Managing the Scrutinizer

The StreamLab Scrutinizer watches data as it streams in, making guesses about this data that it uses to populate the Suggestions list. For example, it guesses a column’s type, how the column is divided (such as by commas or tabs), and which columns might contain partition keys.

Sometimes, you may want to turn off the scrutinizer in order to improve performance. To do so, click Scrutinized in the bar above the Output View:

Adjusting Other Scrutinizer Settings

One of the things that the Scrutinizer tries to determine is whether a column contains a partition key, a limiited set of values that can be used to break up the data. This affects what suggestions show up in the pipeline guide.

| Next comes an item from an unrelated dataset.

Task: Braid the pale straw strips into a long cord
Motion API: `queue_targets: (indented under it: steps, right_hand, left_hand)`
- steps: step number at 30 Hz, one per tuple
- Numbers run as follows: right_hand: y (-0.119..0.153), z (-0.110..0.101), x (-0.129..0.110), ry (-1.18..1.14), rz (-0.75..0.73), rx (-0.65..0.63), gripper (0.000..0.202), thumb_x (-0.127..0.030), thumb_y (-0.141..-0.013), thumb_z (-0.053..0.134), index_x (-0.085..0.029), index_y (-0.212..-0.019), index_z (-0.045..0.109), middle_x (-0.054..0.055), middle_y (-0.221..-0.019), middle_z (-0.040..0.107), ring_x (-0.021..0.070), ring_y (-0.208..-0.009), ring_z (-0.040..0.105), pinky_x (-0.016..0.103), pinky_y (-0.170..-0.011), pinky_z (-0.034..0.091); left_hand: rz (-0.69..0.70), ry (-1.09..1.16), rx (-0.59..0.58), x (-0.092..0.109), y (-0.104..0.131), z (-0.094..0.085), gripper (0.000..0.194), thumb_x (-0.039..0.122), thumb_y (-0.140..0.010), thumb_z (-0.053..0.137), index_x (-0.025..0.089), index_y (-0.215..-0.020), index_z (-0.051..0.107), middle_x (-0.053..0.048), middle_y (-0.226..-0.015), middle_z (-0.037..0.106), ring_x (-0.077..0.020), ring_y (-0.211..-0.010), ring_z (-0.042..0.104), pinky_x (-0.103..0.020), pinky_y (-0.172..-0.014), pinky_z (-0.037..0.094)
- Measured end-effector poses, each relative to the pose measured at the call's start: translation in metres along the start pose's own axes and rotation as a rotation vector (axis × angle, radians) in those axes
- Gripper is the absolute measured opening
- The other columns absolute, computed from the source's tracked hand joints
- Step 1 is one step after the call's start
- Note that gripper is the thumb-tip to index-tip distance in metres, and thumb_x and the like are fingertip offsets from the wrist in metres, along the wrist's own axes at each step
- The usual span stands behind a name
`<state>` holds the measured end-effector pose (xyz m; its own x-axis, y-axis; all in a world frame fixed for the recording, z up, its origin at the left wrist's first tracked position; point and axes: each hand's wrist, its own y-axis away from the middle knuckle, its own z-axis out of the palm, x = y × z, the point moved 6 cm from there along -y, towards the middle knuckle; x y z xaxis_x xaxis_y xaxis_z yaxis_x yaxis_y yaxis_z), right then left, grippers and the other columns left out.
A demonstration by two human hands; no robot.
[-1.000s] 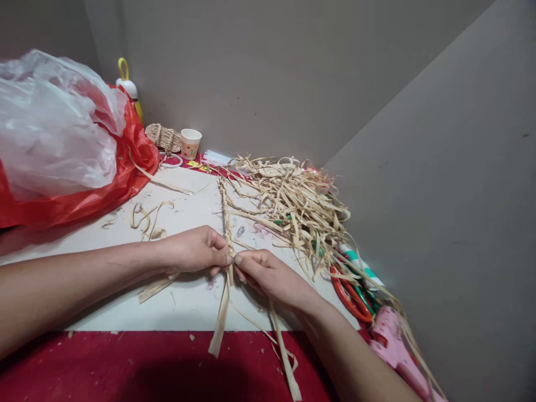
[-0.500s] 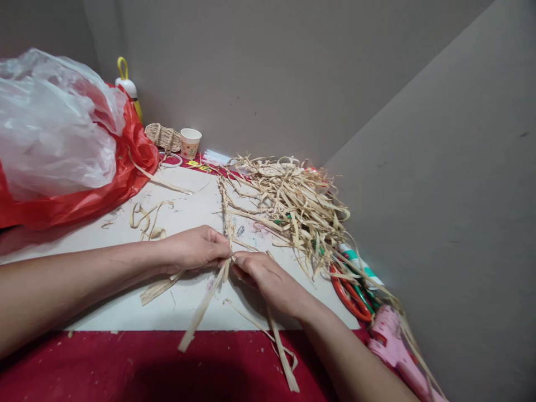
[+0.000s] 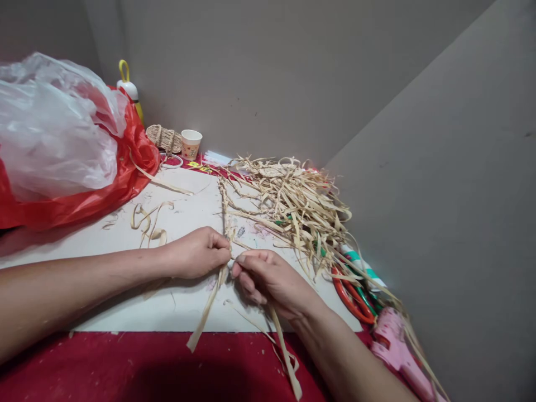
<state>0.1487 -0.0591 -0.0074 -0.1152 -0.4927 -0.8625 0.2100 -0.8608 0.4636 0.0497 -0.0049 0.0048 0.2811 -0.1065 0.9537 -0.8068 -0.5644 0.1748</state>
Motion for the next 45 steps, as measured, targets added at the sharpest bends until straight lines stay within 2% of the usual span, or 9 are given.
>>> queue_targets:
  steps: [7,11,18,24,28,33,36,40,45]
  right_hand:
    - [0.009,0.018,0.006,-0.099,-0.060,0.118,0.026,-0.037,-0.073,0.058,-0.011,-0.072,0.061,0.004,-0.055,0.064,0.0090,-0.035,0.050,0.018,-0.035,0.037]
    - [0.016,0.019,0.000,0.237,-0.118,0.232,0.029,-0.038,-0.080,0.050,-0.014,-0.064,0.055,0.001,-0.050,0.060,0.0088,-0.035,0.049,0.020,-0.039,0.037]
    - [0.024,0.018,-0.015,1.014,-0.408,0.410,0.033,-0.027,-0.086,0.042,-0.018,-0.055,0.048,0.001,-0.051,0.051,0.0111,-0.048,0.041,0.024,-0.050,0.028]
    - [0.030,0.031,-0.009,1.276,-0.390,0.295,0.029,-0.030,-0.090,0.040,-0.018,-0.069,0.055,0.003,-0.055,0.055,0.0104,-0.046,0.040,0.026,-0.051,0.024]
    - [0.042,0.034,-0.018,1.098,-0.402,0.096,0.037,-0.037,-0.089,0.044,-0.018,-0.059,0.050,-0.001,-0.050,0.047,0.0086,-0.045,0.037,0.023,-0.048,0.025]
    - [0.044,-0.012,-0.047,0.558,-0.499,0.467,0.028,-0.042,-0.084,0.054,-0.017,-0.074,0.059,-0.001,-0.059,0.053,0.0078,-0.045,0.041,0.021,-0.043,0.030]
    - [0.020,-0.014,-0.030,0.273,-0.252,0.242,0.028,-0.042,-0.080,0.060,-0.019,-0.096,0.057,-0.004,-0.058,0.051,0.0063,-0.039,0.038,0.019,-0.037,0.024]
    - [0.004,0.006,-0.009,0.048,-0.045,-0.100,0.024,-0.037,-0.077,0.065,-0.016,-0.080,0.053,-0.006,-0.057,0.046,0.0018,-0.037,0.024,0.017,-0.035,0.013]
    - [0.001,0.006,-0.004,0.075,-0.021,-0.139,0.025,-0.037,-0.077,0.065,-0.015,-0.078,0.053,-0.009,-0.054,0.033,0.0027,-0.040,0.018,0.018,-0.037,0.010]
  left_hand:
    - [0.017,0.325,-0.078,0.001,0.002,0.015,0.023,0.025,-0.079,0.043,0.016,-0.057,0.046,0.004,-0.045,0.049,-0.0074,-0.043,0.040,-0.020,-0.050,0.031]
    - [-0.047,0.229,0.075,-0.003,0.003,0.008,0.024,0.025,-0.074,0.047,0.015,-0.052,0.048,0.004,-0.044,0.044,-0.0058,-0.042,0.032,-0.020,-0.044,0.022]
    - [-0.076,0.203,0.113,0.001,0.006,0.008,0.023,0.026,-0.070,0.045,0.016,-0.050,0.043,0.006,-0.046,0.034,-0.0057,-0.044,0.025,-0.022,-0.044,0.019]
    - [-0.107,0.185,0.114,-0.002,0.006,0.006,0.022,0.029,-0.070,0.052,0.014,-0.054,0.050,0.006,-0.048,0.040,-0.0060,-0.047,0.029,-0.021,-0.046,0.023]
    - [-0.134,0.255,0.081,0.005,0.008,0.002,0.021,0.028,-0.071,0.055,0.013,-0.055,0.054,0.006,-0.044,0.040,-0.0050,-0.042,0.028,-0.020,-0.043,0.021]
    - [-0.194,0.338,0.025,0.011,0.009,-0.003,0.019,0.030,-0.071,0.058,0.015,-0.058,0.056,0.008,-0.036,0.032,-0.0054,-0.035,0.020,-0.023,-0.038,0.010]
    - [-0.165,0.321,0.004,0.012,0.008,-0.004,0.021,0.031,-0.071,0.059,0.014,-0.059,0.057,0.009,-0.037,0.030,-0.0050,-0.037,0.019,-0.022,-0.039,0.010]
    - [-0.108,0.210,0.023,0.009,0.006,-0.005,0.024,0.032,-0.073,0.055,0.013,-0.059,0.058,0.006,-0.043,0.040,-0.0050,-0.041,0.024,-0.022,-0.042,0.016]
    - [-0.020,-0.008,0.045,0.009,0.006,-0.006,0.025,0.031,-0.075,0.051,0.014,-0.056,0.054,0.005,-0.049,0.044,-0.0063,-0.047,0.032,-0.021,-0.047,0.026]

For example, in a web log, most columns will vary greatly–the IP address of an HTTP request, for example, But the a column containing the name of the browser will be limited to, for example, Safari, Chrome, Firefox, Internet Explorer, Opera. The scrutinizer will identify this column as a potential partition key.

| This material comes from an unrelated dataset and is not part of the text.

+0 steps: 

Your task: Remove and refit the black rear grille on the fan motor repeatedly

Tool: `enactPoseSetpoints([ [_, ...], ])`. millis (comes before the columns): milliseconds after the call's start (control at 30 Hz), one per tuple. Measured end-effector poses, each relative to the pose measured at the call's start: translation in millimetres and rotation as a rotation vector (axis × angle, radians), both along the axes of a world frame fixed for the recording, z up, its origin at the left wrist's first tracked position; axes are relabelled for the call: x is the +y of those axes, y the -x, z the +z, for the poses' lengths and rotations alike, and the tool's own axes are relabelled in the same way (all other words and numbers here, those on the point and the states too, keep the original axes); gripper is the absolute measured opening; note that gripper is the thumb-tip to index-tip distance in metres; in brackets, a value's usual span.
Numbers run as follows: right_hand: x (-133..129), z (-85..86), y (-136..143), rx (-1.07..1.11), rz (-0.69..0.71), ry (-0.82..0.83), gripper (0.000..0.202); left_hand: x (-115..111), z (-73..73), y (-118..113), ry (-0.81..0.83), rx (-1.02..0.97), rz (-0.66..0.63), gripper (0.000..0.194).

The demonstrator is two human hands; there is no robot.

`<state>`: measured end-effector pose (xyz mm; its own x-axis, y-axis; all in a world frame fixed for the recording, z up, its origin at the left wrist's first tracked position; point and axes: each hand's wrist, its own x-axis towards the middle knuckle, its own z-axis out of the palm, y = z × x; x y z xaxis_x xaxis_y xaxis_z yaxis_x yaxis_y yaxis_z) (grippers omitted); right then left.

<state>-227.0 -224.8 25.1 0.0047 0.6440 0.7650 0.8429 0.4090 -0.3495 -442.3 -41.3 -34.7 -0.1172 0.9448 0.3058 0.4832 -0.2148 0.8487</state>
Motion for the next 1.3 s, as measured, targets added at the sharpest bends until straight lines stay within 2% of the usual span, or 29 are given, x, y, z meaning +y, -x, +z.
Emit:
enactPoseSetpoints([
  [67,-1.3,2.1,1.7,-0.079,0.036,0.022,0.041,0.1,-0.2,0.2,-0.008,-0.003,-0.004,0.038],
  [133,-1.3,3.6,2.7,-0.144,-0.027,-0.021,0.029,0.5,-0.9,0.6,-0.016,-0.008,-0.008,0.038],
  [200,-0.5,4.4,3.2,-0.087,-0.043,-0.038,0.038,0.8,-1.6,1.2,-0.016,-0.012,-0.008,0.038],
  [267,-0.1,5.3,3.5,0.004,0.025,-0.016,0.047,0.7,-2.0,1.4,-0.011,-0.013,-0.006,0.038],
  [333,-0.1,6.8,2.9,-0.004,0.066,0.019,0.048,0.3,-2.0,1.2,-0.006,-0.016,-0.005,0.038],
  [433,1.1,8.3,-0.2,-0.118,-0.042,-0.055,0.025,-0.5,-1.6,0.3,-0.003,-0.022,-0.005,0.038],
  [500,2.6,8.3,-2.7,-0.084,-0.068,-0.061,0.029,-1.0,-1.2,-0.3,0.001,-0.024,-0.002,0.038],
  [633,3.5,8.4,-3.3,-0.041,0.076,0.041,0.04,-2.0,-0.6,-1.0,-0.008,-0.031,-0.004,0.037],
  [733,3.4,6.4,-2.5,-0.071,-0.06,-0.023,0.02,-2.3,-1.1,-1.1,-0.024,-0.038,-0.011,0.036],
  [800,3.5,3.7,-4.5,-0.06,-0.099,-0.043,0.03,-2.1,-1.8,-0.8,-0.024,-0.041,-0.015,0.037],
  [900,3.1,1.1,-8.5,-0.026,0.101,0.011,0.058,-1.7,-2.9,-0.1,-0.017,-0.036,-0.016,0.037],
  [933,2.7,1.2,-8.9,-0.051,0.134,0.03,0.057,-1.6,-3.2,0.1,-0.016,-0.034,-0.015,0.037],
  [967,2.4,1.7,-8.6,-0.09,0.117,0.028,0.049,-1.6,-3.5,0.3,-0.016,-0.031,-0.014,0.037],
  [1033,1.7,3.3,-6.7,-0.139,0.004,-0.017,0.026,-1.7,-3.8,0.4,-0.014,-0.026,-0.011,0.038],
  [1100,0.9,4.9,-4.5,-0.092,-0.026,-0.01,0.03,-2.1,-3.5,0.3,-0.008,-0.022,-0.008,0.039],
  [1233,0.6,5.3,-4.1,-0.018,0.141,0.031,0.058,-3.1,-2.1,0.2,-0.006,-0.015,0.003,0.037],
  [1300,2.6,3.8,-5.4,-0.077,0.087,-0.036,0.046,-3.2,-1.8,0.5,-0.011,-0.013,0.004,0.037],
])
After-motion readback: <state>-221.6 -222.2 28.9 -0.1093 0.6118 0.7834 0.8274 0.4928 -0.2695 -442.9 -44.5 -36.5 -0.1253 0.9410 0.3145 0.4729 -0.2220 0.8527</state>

You can adjust what columns are identified as partition keys by changing two columns in the Project Settings dialog box, Partition Key Unique Limit and Partition Key Length Limit. This value determines how limited a column needs to be–how many different values–in order to be identified as a partition key. If the Scrutinizer sees more than Partition Key Unique Limit it assumes the column probably isn’t a partition key.

Similarly, if the Scrutinizer sees a string value longer than Partition Key Unique Limit, it assumes the column probably isn’t a partition key. You can adjust these two values to shape which columns end up being marked.